14 Enfin, dans le cas qui nous occupe l’expectative de vie privée du locateur n’était pas grande sur son balcon, puisqu’il pouvait être vu par n’importe qui. Il n’y a donc pas de preuve d’atteinte à la vie privée du locateur et l’enregistrement est recevable.»
D'autre part, il est tout à fait clair qu'un enregistrement d'une façon quelconque de conversations se tenant dans un logement voisin, alors que l’on se trouve dans notre logement et impliquant par ailleurs que toutes les conversations ont pu être enregistrées et non seulement les conversations pertinentes au litige, est considéré comme allant à l’encontre du respect de la vie privée et que son utilisation est susceptible de déconsidérer l’administration de la justice (4).
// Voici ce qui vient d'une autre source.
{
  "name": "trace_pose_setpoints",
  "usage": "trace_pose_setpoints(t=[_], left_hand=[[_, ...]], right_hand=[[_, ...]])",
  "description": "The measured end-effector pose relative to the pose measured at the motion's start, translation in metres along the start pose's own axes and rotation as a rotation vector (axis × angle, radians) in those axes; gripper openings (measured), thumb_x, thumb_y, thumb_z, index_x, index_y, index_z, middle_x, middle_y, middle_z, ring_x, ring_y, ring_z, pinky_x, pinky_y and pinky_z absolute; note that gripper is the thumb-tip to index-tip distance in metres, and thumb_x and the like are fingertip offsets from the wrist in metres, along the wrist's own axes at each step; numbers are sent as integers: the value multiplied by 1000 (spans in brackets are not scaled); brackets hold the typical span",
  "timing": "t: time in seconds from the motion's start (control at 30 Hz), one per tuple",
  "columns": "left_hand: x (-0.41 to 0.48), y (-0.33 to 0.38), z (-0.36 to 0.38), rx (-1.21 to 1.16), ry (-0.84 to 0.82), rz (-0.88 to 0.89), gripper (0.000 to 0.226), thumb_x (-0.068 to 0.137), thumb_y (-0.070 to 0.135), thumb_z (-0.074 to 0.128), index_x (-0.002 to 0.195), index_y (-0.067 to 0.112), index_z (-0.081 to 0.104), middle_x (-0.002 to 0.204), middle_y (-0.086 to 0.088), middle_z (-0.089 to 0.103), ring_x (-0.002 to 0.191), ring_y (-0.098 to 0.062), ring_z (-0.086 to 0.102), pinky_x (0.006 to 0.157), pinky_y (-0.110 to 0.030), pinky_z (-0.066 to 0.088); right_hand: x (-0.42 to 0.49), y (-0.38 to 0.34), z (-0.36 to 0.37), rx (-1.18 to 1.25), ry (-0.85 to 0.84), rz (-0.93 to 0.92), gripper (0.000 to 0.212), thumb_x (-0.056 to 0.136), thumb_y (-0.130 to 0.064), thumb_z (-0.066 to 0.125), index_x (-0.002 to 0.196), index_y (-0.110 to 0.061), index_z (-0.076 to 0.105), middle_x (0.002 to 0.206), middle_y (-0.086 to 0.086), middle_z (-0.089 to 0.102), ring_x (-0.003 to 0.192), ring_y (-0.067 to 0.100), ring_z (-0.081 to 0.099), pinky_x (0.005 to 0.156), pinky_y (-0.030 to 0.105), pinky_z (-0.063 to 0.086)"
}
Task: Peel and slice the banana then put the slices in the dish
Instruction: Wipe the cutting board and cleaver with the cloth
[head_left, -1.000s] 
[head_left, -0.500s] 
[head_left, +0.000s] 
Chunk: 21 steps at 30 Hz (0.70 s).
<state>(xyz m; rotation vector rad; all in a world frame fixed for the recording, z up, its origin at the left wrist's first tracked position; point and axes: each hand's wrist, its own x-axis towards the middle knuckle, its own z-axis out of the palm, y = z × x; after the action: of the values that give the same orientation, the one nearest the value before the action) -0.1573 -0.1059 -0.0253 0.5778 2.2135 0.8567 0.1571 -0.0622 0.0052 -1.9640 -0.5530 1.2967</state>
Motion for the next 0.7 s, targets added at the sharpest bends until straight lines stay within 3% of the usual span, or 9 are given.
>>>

Des enregistrements ne doivent pas non plus servir à suivre ou épier une personne en particulier.
Voici des lignes directrices élaborées par le Commissariat à la protection de la vie privée du Canada afin de réduire les incidences au maximum sur la vie privée (5):
Dix choses à faire lorsqu’on envisage ou qu’on planifie de recourir à la surveillance vidéo, ou qu’on l’utilise déjà :
1. Se demander si un moyen portant moins atteinte à la vie privée que la surveillance vidéo pourrait répondre à nos besoins.
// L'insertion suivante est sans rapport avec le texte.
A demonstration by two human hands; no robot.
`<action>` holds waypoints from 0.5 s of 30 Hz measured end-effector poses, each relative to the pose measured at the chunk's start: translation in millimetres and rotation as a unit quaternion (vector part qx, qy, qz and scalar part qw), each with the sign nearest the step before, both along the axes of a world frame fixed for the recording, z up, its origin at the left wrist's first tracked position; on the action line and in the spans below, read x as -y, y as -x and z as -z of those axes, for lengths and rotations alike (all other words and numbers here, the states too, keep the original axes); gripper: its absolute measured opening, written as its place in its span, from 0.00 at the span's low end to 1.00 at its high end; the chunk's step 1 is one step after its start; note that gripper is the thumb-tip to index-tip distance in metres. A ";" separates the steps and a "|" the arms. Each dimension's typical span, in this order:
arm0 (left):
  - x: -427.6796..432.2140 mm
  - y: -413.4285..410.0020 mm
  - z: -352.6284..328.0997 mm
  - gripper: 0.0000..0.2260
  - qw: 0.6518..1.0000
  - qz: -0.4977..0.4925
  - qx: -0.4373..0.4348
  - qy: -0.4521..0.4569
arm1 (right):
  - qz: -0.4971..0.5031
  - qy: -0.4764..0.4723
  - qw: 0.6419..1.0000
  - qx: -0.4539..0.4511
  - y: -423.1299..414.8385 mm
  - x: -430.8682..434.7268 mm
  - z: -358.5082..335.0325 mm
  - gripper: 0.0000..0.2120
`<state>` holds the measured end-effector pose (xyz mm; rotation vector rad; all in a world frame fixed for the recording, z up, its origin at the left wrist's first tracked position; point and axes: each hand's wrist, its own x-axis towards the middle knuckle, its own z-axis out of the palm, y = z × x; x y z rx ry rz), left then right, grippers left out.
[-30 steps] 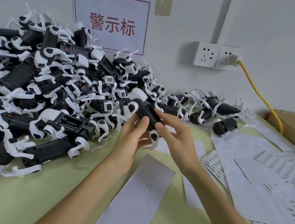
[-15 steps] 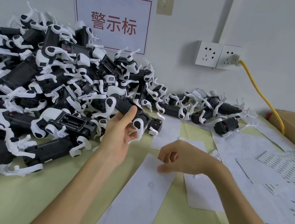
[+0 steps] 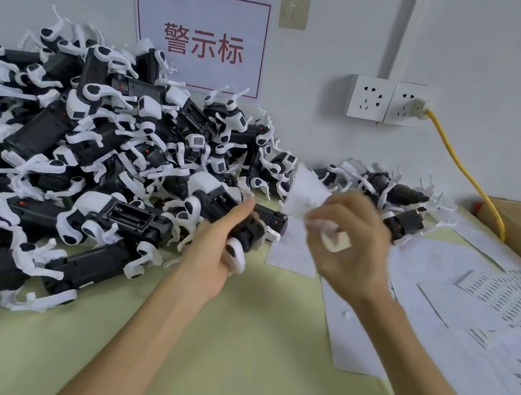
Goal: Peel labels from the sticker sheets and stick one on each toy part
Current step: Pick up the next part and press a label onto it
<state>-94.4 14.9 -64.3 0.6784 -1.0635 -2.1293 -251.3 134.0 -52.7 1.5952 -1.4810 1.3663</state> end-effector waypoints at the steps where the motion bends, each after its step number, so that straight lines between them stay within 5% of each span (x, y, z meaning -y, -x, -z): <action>1: -2.1 1.1 0.2 0.17 1.000 0.007 0.011 -0.003 | -0.018 -0.041 0.999 -0.009 -5.9 3.5 4.3 0.07; 4: -7.2 2.3 3.2 0.25 0.999 0.023 0.043 0.019 | -0.063 -0.126 0.990 -0.011 -16.6 8.9 14.3 0.07; 8: -5.6 3.7 4.9 0.13 0.996 -0.020 0.073 0.040 | -0.117 -0.166 0.978 0.042 -14.6 6.0 11.8 0.06; 11: -5.6 2.4 4.2 0.26 0.996 -0.032 0.052 0.069 | -0.131 -0.157 0.970 0.128 -15.7 4.3 7.3 0.05; 15: -11.8 3.2 2.0 0.25 0.992 -0.026 0.037 0.115 | -0.109 -0.144 0.972 0.153 -17.3 5.2 6.5 0.04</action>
2. Déterminer les fins opérationnelles de la surveillance vidéo et limiter son utilisation à ces fins.
3. Élaborer une politique sur l’utilisation de la surveillance vidéo.
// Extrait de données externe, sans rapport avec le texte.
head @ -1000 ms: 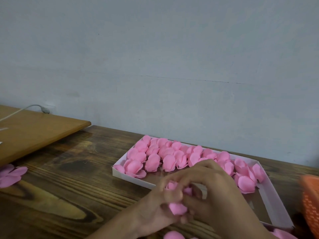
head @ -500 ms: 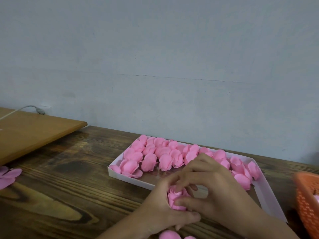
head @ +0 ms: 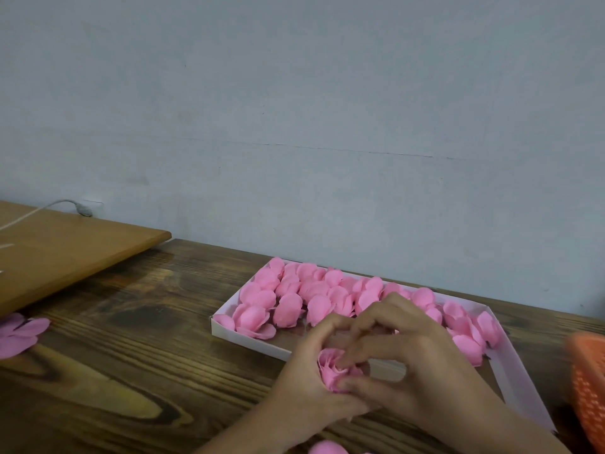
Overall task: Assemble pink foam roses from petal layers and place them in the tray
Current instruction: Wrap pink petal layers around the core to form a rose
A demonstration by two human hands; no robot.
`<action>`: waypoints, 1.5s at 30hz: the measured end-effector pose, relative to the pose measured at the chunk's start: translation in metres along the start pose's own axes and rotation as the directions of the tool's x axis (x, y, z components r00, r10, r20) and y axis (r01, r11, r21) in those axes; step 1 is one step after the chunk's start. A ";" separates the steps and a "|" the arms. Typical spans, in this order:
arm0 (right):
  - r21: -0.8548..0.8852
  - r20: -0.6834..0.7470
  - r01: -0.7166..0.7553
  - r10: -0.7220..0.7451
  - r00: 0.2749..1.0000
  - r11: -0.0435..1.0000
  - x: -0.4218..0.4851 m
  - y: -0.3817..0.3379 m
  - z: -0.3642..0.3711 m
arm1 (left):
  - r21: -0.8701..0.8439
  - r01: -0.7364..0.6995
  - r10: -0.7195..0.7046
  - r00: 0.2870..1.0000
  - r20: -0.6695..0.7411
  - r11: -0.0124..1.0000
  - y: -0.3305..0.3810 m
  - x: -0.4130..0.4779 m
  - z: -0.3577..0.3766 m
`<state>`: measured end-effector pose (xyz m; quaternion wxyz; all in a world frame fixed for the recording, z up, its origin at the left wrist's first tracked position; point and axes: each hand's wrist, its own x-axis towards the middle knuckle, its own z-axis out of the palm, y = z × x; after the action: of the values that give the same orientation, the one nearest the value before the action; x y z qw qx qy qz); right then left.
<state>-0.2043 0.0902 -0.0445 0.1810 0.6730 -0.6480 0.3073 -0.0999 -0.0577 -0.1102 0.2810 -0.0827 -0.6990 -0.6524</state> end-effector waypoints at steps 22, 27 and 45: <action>0.511 0.103 -0.569 0.611 0.785 0.644 -0.015 -0.035 0.057 | -0.573 0.129 -0.309 0.924 -0.227 0.809 0.013 0.003 0.007; 0.646 0.090 -0.533 0.639 0.764 0.546 -0.013 -0.031 0.057 | -0.563 0.174 -0.276 0.956 -0.102 0.808 0.019 0.002 0.002; 0.878 0.446 -0.463 0.563 0.695 -0.123 -0.004 -0.034 0.059 | -0.395 0.324 -0.209 0.929 0.307 0.860 0.034 -0.004 -0.012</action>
<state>-0.1603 0.0586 -0.0853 -0.4059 0.2973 -0.4855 0.7150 -0.0770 -0.0634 -0.0825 0.0698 -0.1285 -0.5685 -0.8096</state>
4. Limiter autant que possible l’utilisation et la portée visuelle des caméras.
5. Informer le public que l’on effectue une surveillance vidéo.
6. Entreposer toutes les images enregistrées dans un lieu sûr et d’accès restreint, et les détruire lorsqu’elles n’ont plus d’utilité opérationnelle.
7. Se préparer à répondre aux questions du public. Les personnes ont le droit de savoir qui les observe et pourquoi, quelle information est recueillie, et ce que l’on fait des images enregistrées.
8. Offrir aux personnes l’accès aux renseignements les concernant. Cela comprend les images vidéo.
9. Sensibiliser les opérateurs de caméra à l’obligation de protéger la vie privée des gens.
10. Évaluer périodiquement la nécessité d’utiliser la surveillance vidéo.
Nous conseillons en conséquence d'être toujours prudent avant l'utilisation d'un système de caméras, de ne les placer que de façon à viser les aires communes, soit les corridors et entrées communs, le stationnement, mais que celles-ci ne soient jamais dirigées vers la porte d'entrée personnelle d'un locataire en particulier, ou de ses fenêtres de logement. Si l'intention des caméras est d'assurer la sécurité des lieux, cela ne devrait en conséquence servir qu'à cet usage et ne pas être utilisé pour suivre les déplacements des locataires.
(1) 1999 RJQ 2229 (Dossier : 500-09-001456-953).
(2) Les habitations communautaires Côte des Neiges c. Rosa-Danelia Zamora De Quintero, R.L. (2002).
(3) 2013 QCRDL 23590, (31 120802 070 S 130502).
(4) 2010 QCRDL 8404 (37 090402 013 G 37 090723 016 G).